5. Décision du Conseil constitutionnel. Grief tiré de la méconnaissance de la liberté d’entreprendre et de la liberté contractuelle
En ce qui concerne les griefs tirés de la méconnaissance de la liberté d’entreprendre et de la liberté contractuelle, le Conseil observe qu’ il « est loisible au législateur d’apporter à la liberté d’entreprendre et à la liberté contractuelle, qui découlent de l’article 4 de la Déclaration de 1789, des limitations liées à des exigences constitutionnelles ou justifiées par l’intérêt général, à la condition qu’il n’en résulte pas d’atteintes disproportionnées au regard de l’objectif poursuivi » (Considérant n° 10) et que « le législateur a opéré une conciliation entre, d’une part, la liberté d’entreprendre et la liberté contractuelle et, d’autre part, l’intérêt général tiré de la nécessité de maintenir un équilibre dans les relations commerciales » (Considérant n° 11). Le Conseil en déduit que « [l]’atteinte portée à ces deux libertés par les dispositions contestées [qui « permettent au juge de se fonder sur le prix pour caractériser l’existence d’un déséquilibre significatif dans les obligations des partenaires commerciaux »] n’est (…) pas disproportionnée au regard de l’objectif poursuivi » (Considérant n° 13).
Le cœur de la motivation du Conseil tient en deux phrases, la seconde étant envisagée comme la conséquence de la première : « le législateur a opéré une conciliation entre, d’une part, la liberté d’entreprendre et la liberté contractuelle et, d’autre part, l’intérêt général tiré de la nécessité de maintenir un équilibre dans les relations commerciales » ; « [l]’atteinte portée à ces deux libertés par les dispositions contestées n’est donc pas disproportionnée au regard de l’objectif poursuivi » (nous soulignons).
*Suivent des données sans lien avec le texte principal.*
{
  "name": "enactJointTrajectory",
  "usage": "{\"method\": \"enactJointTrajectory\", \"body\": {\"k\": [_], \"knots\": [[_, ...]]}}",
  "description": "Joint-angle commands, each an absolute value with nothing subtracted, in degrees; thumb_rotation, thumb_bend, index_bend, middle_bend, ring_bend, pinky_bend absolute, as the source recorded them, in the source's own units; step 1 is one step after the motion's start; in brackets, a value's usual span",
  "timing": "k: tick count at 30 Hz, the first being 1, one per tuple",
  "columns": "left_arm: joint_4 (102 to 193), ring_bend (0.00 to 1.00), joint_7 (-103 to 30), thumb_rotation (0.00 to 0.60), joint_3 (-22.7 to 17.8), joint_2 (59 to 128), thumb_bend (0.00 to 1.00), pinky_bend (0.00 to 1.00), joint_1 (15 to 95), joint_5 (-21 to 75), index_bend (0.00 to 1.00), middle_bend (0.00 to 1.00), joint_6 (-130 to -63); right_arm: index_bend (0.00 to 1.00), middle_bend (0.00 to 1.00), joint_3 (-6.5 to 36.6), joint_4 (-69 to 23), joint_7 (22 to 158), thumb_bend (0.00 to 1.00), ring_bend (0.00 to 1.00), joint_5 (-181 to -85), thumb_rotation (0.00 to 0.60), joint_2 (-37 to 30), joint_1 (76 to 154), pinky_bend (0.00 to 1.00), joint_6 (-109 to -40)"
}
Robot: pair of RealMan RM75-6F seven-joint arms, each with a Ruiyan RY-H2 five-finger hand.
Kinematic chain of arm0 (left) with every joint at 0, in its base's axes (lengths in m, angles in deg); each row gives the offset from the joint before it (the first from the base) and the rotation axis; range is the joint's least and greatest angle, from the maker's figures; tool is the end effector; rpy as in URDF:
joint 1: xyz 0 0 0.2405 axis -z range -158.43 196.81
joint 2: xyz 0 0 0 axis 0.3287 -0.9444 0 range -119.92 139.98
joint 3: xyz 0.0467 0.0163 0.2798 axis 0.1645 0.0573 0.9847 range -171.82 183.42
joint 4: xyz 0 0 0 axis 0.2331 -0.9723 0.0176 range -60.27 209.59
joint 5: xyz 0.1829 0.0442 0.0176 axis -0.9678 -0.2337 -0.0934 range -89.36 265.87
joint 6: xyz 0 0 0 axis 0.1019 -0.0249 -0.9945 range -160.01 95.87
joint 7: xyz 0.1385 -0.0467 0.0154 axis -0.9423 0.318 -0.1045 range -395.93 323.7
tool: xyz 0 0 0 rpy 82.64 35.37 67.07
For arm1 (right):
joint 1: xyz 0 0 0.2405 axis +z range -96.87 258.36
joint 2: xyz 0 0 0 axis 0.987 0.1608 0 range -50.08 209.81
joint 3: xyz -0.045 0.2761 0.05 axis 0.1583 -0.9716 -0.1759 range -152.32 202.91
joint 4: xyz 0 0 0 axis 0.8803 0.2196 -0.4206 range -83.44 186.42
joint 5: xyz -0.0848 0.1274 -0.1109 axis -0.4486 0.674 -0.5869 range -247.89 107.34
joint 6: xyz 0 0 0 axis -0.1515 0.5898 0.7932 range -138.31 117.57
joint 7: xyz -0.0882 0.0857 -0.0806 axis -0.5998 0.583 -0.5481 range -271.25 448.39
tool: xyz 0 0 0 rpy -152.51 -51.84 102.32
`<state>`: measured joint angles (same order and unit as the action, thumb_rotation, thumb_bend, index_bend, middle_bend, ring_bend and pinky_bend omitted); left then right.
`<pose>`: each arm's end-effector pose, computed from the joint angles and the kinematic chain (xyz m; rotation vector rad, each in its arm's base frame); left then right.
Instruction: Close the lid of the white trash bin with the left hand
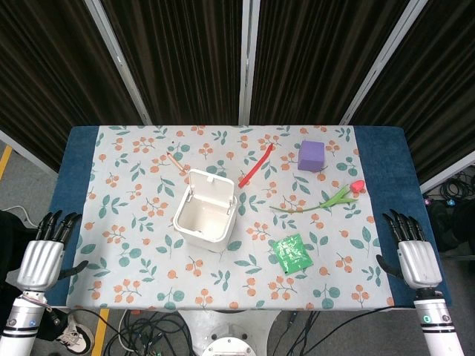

La portée de la décision est difficile à mesurer dès lors qu’on a vu que celle de la Cour de cassation l’était déjà. Rappelons-le, Le Conseil constitutionnel part, à tort ou à raison, du présupposé que la Cour de cassation entend ne contrôler le prix que lorsque le contrat a fait l’objet d’une négociation (en vertu de l’article L. 441-7 C. com. ?) : « l’existence d’un déséquilibre significatif dans les droits et obligations des parties peut notamment résulter d’une inadéquation du prix au bien faisant l’objet de la négociation » (Considérant n° 7, nous soulignons). Si l’on comprend en tout cas que la Cour de cassation aura désormais toute latitude pour sanctionner les déséquilibres excessifs dans les contrats qui font l’objet d’une « négociation » soumise à l’article L. 441-7 C. com., qu’en est-il dans les autres cas, autrement plus nombreux : les contrats qui ne font l’objet d’aucune négociation, ou ceux qui font l’objet d’une négociation « libre », car non soumise à l’article L. 441-7 C. com. ? Pour l’essentiel, qu’en est-il des contrats conclus entre une tête de réseau et ses distributeurs (franchise, concession exclusive, distribution agrée) ? Comment imaginer que le juge français puisse contrôler l’adéquation du prix à la prestation dans tous ces contrats commerciaux ?
6. Conclusion
En définitive, le Conseil constitutionnel juge que « [l]e 2° du paragraphe I de l’article L. 442-6 du code de commerce, dans sa rédaction résultant de la loi n° 2015-990 du 6 août 2015 pour la croissance, l’activité et l’égalité des chances économiques », plus exactement, son interprétation par la Cour de cassation, est conforme à la Constitution.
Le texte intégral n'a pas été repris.